For all methods of text editing, the original file is always backed up to the %LocalAppData%\MSPaintIDE\opened\backup directory. The same size and typeface must be selected (It’s reccomended to keep these values consistent across all images), and when text is edited, upon saving the text of the original text file will be modified as well. For smaller text files, this change only takes a few miliseconds for a seamless expierence.
Within The IDE
A text file may be created through the File > New > Text File menu option (Note that the Image File option in the same submenu creates a normal image file). When clicked, a prompt will ask for the location (Of the text file) and then Paint will open.
Text files can also be opened through the IDE, with the File > Open > File menu option. After selecting the text file to open through the prompt, it will open Paint with the text file data.
From The Context Menu
The context menu is a very convenient way to edit text files, as an IDE isn’t even needed to open them. If an IDE window is opened and a text file is opened, instead of creating a new process it uses a socket server on the IDE to tell it to open the file. This allows for only one MS Paint IDE instance to be running, for the sake of the OCR’s database being locked.

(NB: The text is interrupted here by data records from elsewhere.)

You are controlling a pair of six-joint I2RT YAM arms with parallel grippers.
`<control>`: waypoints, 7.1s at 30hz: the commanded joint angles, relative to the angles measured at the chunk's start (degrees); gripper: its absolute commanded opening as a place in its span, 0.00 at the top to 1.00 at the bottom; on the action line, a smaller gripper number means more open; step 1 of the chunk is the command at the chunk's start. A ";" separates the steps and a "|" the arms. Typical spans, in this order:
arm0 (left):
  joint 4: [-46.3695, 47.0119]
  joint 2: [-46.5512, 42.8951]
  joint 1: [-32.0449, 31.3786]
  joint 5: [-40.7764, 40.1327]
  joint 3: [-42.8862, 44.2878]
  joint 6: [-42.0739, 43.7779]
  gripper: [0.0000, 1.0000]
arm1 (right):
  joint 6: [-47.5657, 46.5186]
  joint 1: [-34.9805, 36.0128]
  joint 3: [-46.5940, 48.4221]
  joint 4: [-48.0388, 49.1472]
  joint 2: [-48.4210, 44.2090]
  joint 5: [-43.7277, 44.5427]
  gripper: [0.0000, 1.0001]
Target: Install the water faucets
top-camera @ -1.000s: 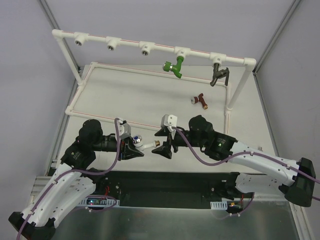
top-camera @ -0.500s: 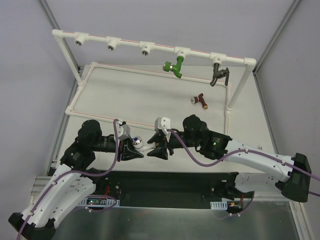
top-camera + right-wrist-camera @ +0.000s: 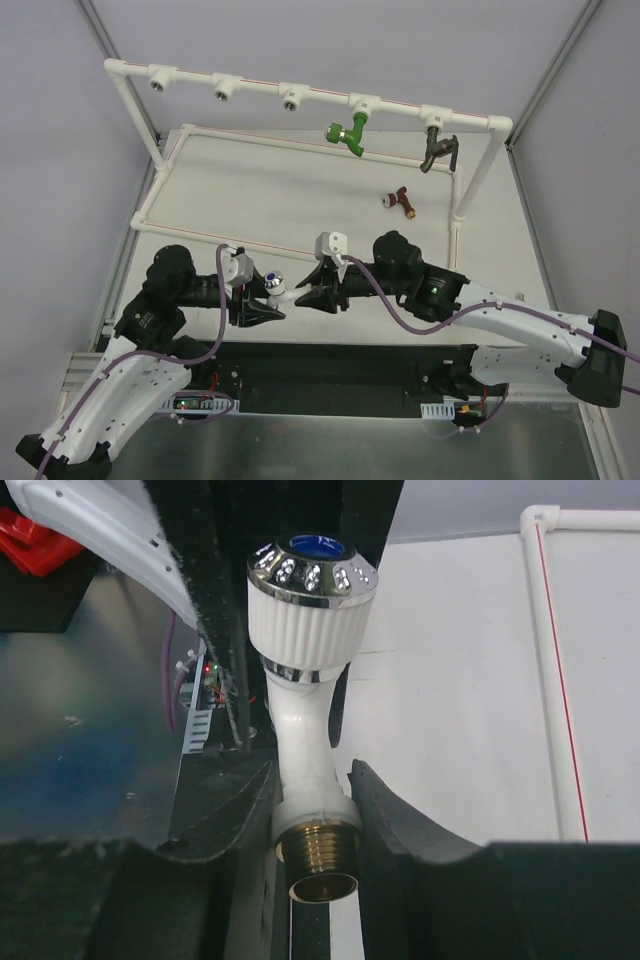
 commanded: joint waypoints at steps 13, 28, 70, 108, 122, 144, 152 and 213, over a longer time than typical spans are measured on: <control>44.71 -6.82 0.52 -3.08 -12.13 -29.54 0.31 | 8.86 0.11 -6.83 18.02 -7.69 3.47 0.99; 68.84 -3.66 0.43 -9.61 -19.35 -45.67 0.43 | 9.30 0.11 -8.33 18.81 -8.04 4.70 0.98; 68.31 0.47 -2.73 -8.64 -19.00 -43.57 0.55 | 9.22 1.34 -6.66 19.78 -6.11 5.14 0.98; 22.54 -11.92 -3.26 -43.85 -10.03 -32.75 1.00 | 3.68 1.26 10.29 -26.68 -12.87 22.45 0.27; 13.73 -2.96 -2.91 -55.92 0.68 -23.88 1.00 | -8.89 -17.68 36.54 -42.35 -5.69 30.56 0.13; 9.16 15.32 9.37 -57.00 19.49 -19.74 1.00 | -1.78 -72.91 52.95 -38.16 12.88 -6.18 0.13; 14.43 19.62 23.45 -45.57 19.41 -24.32 1.00 | -0.71 -82.59 41.34 -25.93 10.15 -15.33 0.13; 29.29 21.65 31.28 -63.30 25.65 -25.72 1.00 | -9.06 -84.08 23.75 -18.88 3.74 -19.13 0.94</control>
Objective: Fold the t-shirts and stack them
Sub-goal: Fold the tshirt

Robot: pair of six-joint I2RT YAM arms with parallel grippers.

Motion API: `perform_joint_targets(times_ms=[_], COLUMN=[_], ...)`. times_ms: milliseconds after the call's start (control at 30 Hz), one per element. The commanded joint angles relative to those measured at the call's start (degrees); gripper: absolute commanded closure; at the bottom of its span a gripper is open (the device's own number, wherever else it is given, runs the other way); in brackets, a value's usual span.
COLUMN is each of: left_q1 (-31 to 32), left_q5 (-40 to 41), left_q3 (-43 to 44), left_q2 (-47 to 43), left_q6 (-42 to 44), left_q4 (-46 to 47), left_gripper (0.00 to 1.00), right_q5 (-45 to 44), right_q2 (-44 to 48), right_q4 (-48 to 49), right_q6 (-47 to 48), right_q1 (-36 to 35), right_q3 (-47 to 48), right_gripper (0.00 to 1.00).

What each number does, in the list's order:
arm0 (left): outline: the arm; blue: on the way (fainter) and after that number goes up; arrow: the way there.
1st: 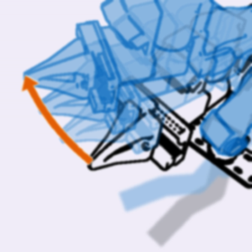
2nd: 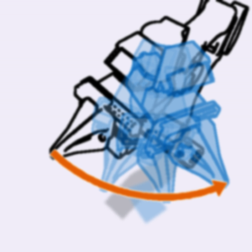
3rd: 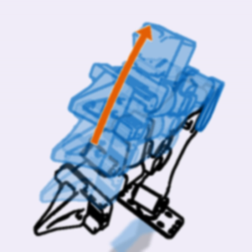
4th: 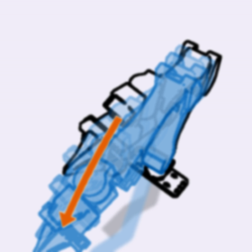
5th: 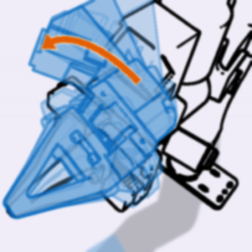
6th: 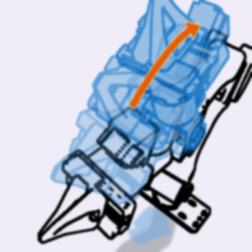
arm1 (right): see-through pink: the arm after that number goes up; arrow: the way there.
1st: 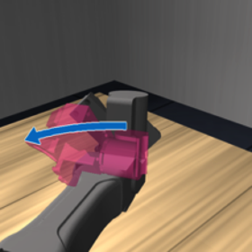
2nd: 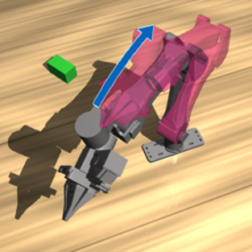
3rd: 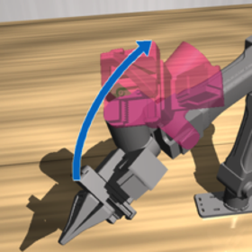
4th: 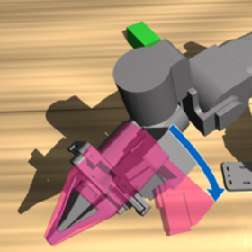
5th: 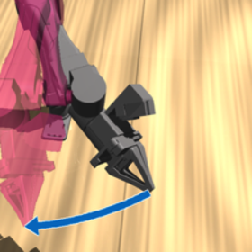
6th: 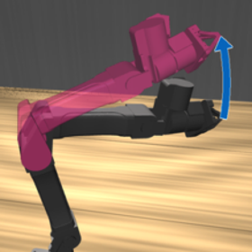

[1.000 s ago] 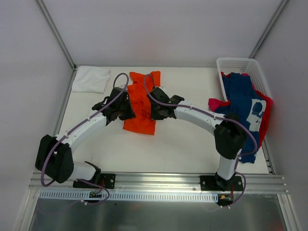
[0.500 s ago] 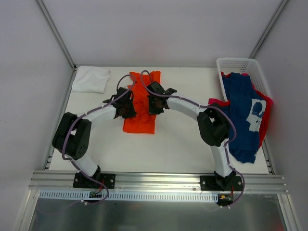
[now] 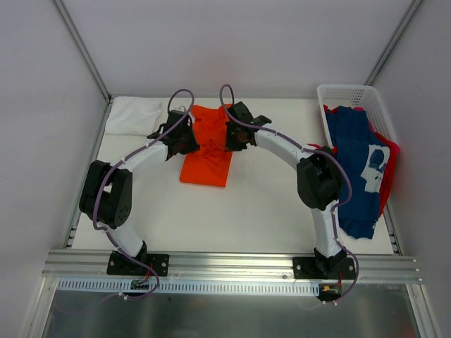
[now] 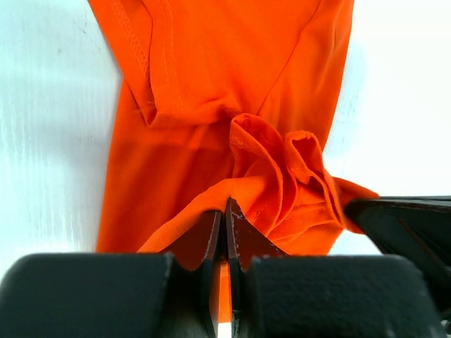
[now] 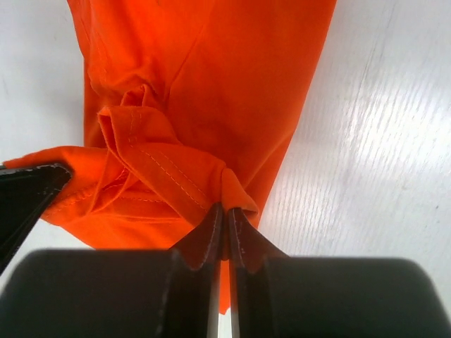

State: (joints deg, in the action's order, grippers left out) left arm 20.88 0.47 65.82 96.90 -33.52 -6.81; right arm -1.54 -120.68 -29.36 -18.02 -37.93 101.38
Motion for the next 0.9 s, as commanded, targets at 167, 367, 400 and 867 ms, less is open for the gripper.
perform_joint_targets(times_ms=[167, 367, 400, 867], left_q1=[-0.76, -0.76, -0.76, -0.93], left_q5=[-0.29, -0.21, 0.05, 5.59], left_q3=[3.0, 2.12, 1.94, 3.35], left_q2=[3.9, 6.19, 6.45, 4.45], left_q6=[0.47, -0.67, -0.41, 1.7], left_q4=[1.71, 3.81, 4.43, 8.04], left_gripper=[1.0, 0.9, 0.78, 0.01], right_q5=[3.38, 2.69, 2.42, -7.93], right_q2=[-2.98, -5.7, -5.88, 5.18], right_q4=[-0.34, 0.19, 0.1, 1.95], right_q6=[1.15, 0.62, 0.71, 2.64], right_q1=[1.37, 1.37, 1.37, -2.14], right_q3=[3.38, 3.38, 3.38, -7.07], right_gripper=[0.88, 0.0, 0.0, 0.0])
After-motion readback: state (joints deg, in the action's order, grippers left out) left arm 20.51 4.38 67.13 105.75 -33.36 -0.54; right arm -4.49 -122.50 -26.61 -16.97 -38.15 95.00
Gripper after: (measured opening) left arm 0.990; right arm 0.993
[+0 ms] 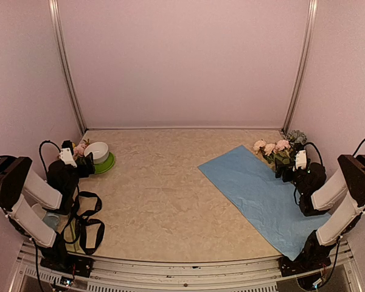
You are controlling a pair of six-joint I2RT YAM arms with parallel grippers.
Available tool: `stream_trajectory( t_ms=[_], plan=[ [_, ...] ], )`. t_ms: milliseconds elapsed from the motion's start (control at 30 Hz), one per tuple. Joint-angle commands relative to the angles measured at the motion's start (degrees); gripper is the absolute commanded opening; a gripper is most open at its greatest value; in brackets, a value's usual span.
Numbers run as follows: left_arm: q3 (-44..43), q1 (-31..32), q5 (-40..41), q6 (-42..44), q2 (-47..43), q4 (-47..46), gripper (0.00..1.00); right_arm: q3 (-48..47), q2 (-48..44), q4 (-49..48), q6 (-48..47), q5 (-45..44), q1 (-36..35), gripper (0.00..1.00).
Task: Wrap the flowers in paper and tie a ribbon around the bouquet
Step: Move the folded wrapping paper to the center of the board.
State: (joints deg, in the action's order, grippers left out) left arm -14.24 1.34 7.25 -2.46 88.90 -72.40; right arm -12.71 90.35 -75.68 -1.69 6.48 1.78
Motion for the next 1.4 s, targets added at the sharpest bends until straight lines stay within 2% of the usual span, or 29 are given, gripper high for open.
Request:
stream_trajectory(
  t_ms=[0,100,200,233,333,433,533,633,700,733,767,833,933,1000,1100,1133,1233,1300,1367],
  plan=[
    [-2.0,-0.5,2.1,-1.0,-2.2,3.5,0.99,-0.7,0.2,0.2,-0.2,-0.2,-0.1,1.00],
    [-7.5,-0.4,11.1,-4.0,-7.6,18.4,0.99,-0.9,0.2,0.4,-0.2,-0.1,-0.1,1.00],
    [-10.1,1.9,18.9,-5.6,-12.3,23.6,0.99,-2.2,-3.8,5.3,-0.5,0.7,-0.1,1.00],
    [-10.6,3.3,21.5,-5.6,-14.4,24.9,0.99,-3.6,-7.3,10.2,-0.4,0.3,-0.1,1.00],
    [-12.5,8.7,26.4,-3.6,-20.4,28.1,0.99,-12.8,-16.5,34.6,4.8,-3.9,0.1,1.00],
    [-19.6,14.6,30.4,-3.9,-23.7,39.0,0.99,-22.0,-20.3,55.0,7.4,-2.1,0.0,0.94],
    [-26.0,21.4,29.9,-2.8,-26.0,48.4,0.98,-28.8,-20.9,71.6,9.2,3.5,-0.5,0.80],
    [-30.6,28.9,27.2,0.4,-27.3,53.9,0.98,-32.7,-20.0,81.5,10.7,6.8,-5.1,0.77],
    [-34.1,33.0,23.5,1.0,-27.0,58.1,0.98,-35.0,-18.0,87.2,11.5,6.2,-10.3,0.85],
    [-35.9,35.1,20.5,0.4,-26.5,61.6,0.98,-36.0,-16.1,90.0,11.8,5.9,-14.1,0.97],
    [-37.9,36.2,16.9,0.1,-25.7,64.5,0.98,-37.2,-14.6,92.5,12.3,4.8,-16.9,1.00],
    [-41.6,38.6,9.5,-0.2,-23.9,69.6,0.98,-39.1,-11.3,97.4,13.8,1.1,-23.8,1.00],
    [-46.1,41.9,4.5,0.3,-20.7,74.9,0.98,-43.4,-5.5,105.3,16.9,-7.4,-34.4,1.00],
    [-47.1,43.8,3.5,2.0,-19.2,76.1,0.98,-47.8,-0.7,112.6,21.0,-16.7,-40.6,0.96],
    [-46.9,46.0,4.9,2.6,-17.6,75.6,0.99,-55.2,7.2,124.7,27.0,-28.8,-48.5,0.77],
    [-46.8,46.2,4.5,2.6,-17.2,75.4,0.99,-57.2,9.5,127.6,28.4,-31.2,-50.8,0.74],
    [-45.6,46.2,4.8,3.0,-17.1,73.7,0.99,-60.7,15.6,133.8,31.2,-34.9,-56.5,0.69],
    [-44.6,45.9,5.4,3.8,-17.2,73.4,0.99,-61.4,19.1,137.1,33.4,-36.3,-58.3,0.60],
    [-43.8,45.6,5.6,3.9,-17.7,73.5,0.99,-61.0,22.0,139.2,35.6,-37.7,-59.1,0.57]
  ],
)
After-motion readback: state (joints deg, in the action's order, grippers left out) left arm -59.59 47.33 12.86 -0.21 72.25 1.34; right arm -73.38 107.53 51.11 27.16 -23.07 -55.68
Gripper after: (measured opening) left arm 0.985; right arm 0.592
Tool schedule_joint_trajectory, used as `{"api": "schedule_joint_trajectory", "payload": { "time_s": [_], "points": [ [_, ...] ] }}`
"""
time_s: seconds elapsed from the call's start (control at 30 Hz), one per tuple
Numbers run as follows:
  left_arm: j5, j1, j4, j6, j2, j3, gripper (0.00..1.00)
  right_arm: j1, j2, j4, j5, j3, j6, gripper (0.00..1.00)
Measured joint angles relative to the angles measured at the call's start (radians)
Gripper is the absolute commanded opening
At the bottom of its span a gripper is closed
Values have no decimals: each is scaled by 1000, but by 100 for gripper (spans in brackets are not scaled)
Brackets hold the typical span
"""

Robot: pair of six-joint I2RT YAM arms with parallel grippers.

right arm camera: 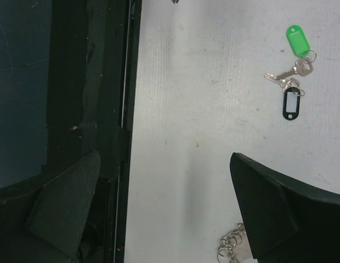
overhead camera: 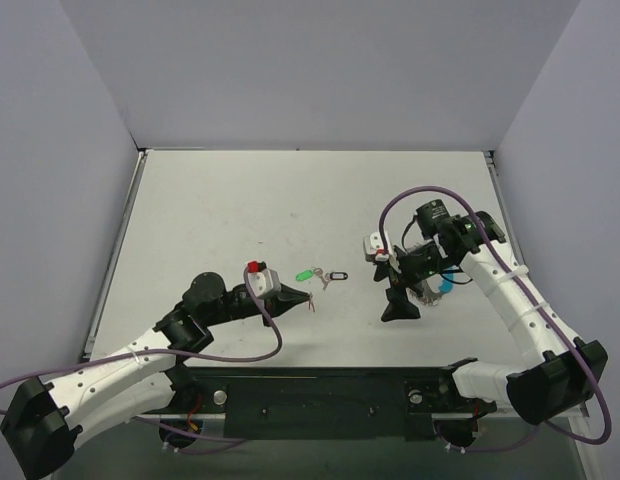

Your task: Put the keys on the keyring

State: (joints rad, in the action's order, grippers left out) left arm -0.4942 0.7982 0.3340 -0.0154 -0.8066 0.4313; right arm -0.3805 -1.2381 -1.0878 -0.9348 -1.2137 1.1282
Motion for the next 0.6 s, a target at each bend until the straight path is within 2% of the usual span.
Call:
{"api": "schedule_joint_trajectory", "payload": {
  "time_s": [0.2, 0.6],
  "points": [
    [84, 72, 93, 34, -16, -60, 0, 19, 12, -2, -43, 44, 26, 100],
    [125, 85, 260, 60, -75, -128, 0, 53, 23, -9, -106, 79, 63, 99]
  ]
}}
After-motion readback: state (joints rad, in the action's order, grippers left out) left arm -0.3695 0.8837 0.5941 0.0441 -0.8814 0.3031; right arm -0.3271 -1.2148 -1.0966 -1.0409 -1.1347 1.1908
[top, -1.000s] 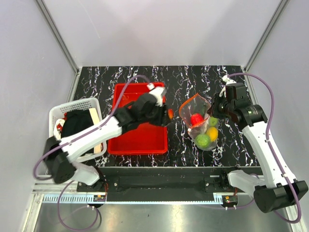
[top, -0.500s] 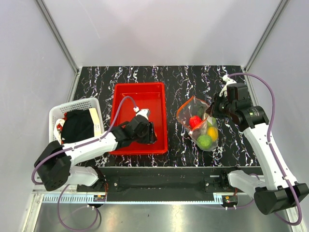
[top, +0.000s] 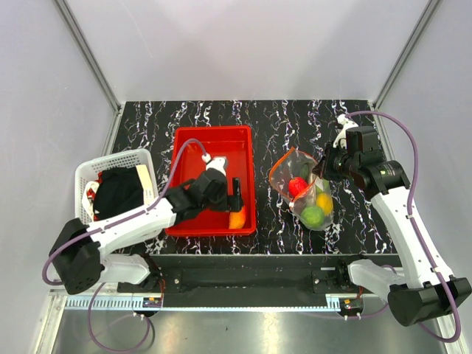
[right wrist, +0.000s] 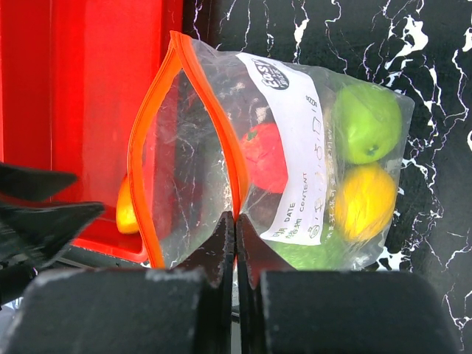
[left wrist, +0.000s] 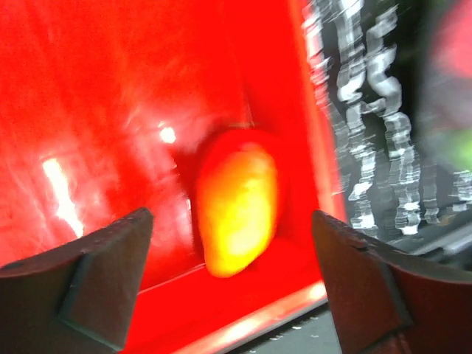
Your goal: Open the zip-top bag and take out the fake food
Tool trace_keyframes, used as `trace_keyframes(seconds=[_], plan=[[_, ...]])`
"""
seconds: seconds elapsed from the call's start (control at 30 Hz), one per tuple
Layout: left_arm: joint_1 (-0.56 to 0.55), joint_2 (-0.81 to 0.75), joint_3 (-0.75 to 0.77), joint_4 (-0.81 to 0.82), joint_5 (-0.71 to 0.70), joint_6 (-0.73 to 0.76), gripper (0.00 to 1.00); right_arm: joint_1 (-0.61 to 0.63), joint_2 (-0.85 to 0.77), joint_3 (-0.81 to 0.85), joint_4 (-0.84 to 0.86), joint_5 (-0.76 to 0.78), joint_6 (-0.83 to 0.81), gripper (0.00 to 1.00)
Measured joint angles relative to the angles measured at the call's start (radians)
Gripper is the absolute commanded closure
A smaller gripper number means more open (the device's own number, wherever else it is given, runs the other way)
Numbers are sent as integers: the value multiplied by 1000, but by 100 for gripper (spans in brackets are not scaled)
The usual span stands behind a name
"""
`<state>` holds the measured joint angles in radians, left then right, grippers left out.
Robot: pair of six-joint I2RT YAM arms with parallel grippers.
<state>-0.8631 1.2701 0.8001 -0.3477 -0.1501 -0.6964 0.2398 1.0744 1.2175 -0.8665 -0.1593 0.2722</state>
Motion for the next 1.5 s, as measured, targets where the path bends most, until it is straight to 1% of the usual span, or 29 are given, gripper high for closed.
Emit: trace_keyframes(seconds=[0.03,0.1,0.13,0.27,0.33,0.47,0.6,0.67,0.77,0.9,1.27,1.5], plan=[[0,-11,24,-13,-2,5,26,0,0,0,0,0,-1,100],[0,-36,76,-22,3,17,33,0,0,0,0,0,-3,100],[-1,-45,105,-17,14,24,42,0,0,0,0,-1,-4,100],[-20,-38,239,31,72,44,47,0,0,1,-1,-2,-6,100],[-41,-5,315,53,86,50,48,0,0,2,-1,-6,-7,100],[-90,152,510,104,109,52,50,0,0,3,-2,-16,-7,100],[-121,312,608,124,133,37,53,0,0,3,-2,-19,-7,100],[-130,375,627,119,143,26,53,0,0,4,-3,-18,-6,100],[-142,464,652,105,145,6,50,0,0,7,-6,-18,-6,100],[-156,545,680,87,129,-22,46,0,0,7,-13,-18,-3,100],[-161,668,735,75,71,-68,23,0,-12,7,-15,-18,12,100],[-161,730,754,75,21,-86,19,0,-15,6,-15,-19,16,100]])
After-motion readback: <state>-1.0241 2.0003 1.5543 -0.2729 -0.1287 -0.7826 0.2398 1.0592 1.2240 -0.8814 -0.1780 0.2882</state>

To access the option, simply right click any file on the system (Note that if this was not checked during install, it’s not possible to do without a reinstall). The option at the top “Exit with MS Paint IDE” should be visible. When clicked, it will open the file in Paint for editing.
Button injection is a feature (Still needs to be worked on a bit though is functional, it has flaws) that allows for native-looking buttons to be put into normal Paint windows. This is actually an overlay, and if a text editing window has been opened meeting the settings described here (By default it does) and an IDE window is opened, the following buttons will appear:
Hovering over the buttons, a description of what they do is shown at the bottom.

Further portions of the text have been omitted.